WORK REQUIRED:
Find every line below with the string "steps" and pick it out.

SOURCE MATERIAL:
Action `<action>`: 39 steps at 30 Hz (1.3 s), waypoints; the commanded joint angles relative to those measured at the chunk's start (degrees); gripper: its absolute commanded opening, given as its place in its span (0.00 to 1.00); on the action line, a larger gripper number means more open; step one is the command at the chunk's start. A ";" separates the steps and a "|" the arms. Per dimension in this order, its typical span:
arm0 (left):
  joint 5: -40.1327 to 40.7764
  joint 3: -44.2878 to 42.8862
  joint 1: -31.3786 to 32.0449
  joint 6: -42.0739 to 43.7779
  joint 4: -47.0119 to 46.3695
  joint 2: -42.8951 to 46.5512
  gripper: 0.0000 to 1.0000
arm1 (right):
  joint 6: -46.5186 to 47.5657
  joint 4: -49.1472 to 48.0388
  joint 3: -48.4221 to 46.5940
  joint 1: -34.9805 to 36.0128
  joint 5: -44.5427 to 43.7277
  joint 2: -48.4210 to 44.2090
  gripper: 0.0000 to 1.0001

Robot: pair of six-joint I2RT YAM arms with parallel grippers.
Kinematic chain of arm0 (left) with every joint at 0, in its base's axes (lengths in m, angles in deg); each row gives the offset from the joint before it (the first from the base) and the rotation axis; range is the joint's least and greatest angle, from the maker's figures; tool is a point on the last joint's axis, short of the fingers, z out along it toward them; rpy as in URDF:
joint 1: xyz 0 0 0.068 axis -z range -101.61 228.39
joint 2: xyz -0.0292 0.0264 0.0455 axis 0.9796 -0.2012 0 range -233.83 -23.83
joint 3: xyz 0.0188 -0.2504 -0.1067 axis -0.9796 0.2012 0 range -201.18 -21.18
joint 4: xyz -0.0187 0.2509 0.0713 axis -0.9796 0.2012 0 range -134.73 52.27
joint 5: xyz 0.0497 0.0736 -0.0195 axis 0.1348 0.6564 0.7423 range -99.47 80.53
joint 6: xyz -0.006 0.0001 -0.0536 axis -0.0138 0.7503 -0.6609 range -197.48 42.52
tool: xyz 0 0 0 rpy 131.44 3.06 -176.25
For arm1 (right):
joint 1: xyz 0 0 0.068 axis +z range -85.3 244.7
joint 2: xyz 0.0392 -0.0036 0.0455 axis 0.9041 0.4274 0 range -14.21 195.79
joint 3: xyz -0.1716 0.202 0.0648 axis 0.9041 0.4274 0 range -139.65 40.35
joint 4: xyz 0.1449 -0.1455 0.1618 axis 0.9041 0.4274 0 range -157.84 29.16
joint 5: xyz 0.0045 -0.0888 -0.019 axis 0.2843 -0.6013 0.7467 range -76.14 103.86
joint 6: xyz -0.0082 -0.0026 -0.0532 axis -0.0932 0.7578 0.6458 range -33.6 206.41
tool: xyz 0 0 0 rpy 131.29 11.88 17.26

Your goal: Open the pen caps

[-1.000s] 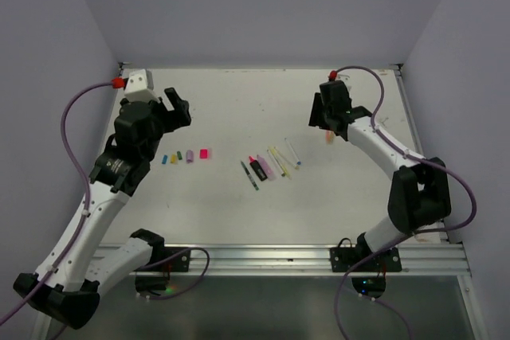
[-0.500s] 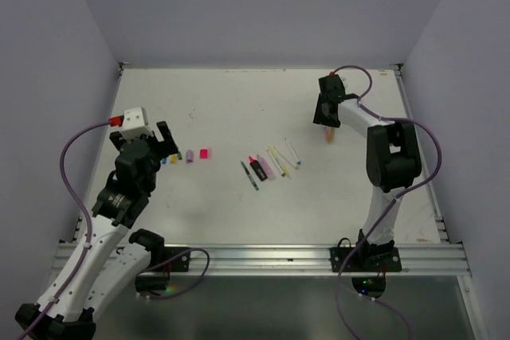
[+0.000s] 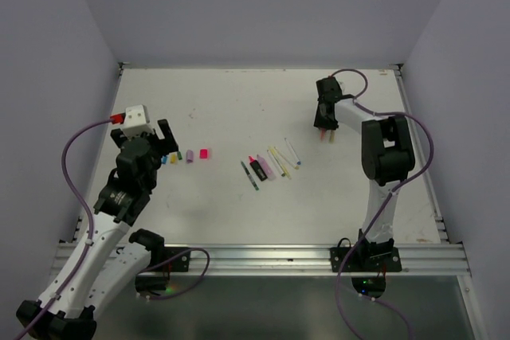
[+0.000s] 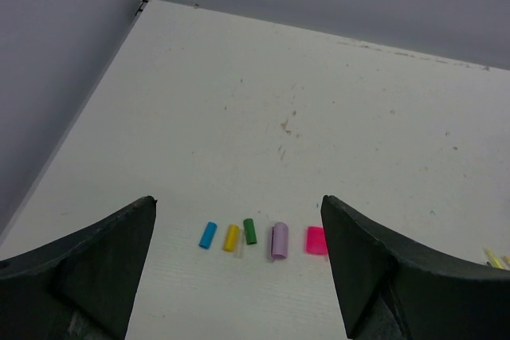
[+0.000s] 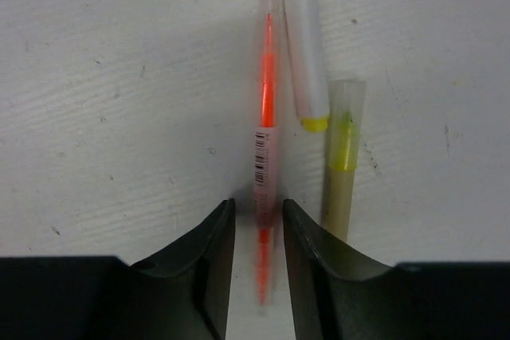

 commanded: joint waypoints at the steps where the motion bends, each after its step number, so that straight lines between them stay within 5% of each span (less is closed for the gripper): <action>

OUTPUT FOR THIS TASK:
Action `<action>`: 39 steps at 30 Hz (1.3 s), waypoints; the commanded joint angles relative to those measured at the chunk's start (degrees); gripper: its absolute commanded opening, given as its place in its span (0.00 to 1.00); on the action line, a larger gripper number means more open; step one is the command at the chunk's start. A ";" separates the steps and a "|" the arms. Per dimension in this order, its typical span:
 commanded: joint waypoints at the steps where the motion bends, each after its step number, so that straight lines between them stay within 5% of each span (less is closed for the gripper): <action>

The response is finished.